> [Work item]
Search the listing below for the string "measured" and copy every line where it occurs.
-*-*-
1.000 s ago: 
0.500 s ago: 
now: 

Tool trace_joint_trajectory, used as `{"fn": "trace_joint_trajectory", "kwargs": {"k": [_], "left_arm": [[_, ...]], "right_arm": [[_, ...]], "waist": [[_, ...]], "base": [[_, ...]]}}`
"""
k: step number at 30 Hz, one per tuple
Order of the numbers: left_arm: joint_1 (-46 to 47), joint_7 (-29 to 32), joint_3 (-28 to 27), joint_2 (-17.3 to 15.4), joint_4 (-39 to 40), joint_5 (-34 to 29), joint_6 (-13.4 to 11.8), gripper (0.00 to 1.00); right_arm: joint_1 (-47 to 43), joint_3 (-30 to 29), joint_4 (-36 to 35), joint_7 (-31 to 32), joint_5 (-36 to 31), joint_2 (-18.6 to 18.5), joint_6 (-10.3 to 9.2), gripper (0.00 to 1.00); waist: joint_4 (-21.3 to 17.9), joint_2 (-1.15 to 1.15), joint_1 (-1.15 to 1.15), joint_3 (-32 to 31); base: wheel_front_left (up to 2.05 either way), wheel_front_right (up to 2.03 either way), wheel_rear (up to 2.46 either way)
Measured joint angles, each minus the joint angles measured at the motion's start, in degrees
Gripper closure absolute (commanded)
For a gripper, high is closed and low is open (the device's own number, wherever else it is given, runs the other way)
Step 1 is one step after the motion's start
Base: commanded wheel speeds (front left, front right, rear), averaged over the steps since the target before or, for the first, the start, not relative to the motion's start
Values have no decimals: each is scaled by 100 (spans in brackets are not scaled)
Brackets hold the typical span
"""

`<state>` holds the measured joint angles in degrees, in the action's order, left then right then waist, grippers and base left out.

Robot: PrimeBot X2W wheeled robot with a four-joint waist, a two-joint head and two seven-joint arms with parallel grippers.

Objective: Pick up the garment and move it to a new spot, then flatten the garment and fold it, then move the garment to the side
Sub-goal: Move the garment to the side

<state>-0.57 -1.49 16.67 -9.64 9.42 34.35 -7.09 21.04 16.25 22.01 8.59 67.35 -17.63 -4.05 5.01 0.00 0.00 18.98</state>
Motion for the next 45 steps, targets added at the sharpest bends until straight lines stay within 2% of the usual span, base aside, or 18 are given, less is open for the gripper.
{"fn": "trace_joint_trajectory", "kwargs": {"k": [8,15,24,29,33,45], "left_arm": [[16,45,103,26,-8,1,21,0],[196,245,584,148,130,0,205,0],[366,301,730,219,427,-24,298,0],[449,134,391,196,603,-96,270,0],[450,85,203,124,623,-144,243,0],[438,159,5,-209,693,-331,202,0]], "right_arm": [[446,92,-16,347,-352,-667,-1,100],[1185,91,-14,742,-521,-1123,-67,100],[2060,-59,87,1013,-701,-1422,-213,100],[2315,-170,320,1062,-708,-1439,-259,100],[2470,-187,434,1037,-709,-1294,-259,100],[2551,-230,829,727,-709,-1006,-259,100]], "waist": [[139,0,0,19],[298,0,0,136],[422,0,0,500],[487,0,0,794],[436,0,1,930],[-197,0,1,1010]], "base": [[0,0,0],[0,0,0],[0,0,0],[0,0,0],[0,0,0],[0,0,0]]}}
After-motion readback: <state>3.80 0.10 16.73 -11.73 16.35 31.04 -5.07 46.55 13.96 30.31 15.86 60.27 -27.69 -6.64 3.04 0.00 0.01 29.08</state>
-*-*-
> [Response]
Measured joint angles, each minus the joint angles measured at the motion's start, in degrees
`<state>` holds the measured joint angles in degrees, in the action's order, left then right then waist, grippers and base left out.

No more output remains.